*The task:* Reproduce the listing below exactly, from its first line down to and including the line with "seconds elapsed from".

*****

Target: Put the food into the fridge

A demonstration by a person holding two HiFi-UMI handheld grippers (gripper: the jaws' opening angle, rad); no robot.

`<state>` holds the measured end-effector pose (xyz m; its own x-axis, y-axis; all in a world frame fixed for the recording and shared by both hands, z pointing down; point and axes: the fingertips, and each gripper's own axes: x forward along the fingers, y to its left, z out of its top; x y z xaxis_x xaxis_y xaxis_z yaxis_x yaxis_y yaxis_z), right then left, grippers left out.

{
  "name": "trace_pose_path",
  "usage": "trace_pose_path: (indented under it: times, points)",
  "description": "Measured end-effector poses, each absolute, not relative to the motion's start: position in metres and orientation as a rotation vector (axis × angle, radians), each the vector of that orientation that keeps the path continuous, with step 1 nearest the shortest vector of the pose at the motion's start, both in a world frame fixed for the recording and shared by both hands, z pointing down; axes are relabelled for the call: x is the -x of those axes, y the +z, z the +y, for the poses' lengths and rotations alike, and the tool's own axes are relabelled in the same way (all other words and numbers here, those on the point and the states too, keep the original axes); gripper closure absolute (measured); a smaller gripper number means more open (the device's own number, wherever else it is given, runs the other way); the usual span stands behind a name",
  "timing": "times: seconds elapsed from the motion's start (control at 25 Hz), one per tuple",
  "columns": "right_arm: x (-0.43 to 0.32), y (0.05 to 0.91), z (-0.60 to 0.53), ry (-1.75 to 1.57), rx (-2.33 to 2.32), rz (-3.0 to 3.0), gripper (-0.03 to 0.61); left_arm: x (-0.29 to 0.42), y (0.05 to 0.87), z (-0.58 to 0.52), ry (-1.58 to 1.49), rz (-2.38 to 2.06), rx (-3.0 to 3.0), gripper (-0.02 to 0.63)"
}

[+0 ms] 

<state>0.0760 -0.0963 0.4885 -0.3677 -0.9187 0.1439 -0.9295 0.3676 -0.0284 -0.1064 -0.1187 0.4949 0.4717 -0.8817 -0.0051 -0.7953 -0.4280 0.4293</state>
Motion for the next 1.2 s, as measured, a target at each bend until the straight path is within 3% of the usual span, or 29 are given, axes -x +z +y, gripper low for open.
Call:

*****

*Result below:*
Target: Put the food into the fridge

A demonstration by a person holding two HiFi-UMI handheld grippers (gripper: the jaws' opening angle, rad); no robot.

`<state>` holds the measured end-effector pose (xyz m; its own x-axis, y-axis; all in a world frame fixed for the recording and shared by both hands, z pointing down; point and axes: the fingertips, and each gripper's own axes: x forward along the fingers, y to its left, z out of its top; x y z xaxis_x xaxis_y xaxis_z yaxis_x yaxis_y yaxis_z), right then left, grippers left out.

{
  "name": "trace_pose_path",
  "usage": "trace_pose_path: (indented under it: times, points)",
  "description": "Measured end-effector poses, each absolute, not relative to the motion's start: position in metres and orientation as a rotation vector (axis × angle, radians), each the vector of that orientation that keeps the path continuous, with step 1 nearest the shortest vector of the pose at the motion's start, both in a world frame fixed for the recording and shared by both hands, z pointing down; axes are relabelled for the call: x is the -x of those axes, y the +z, z the +y, for the poses' lengths and rotations alike, and the tool's own axes are relabelled in the same way (all other words and numbers here, those on the point and the states too, keep the original axes); gripper closure absolute (measured); a smaller gripper number means more open (the device's own number, wherever else it is given, runs the other way); the usual span stands behind a name",
  "timing": "times: seconds elapsed from the motion's start (control at 25 Hz), one per tuple",

The response to this exercise is finished.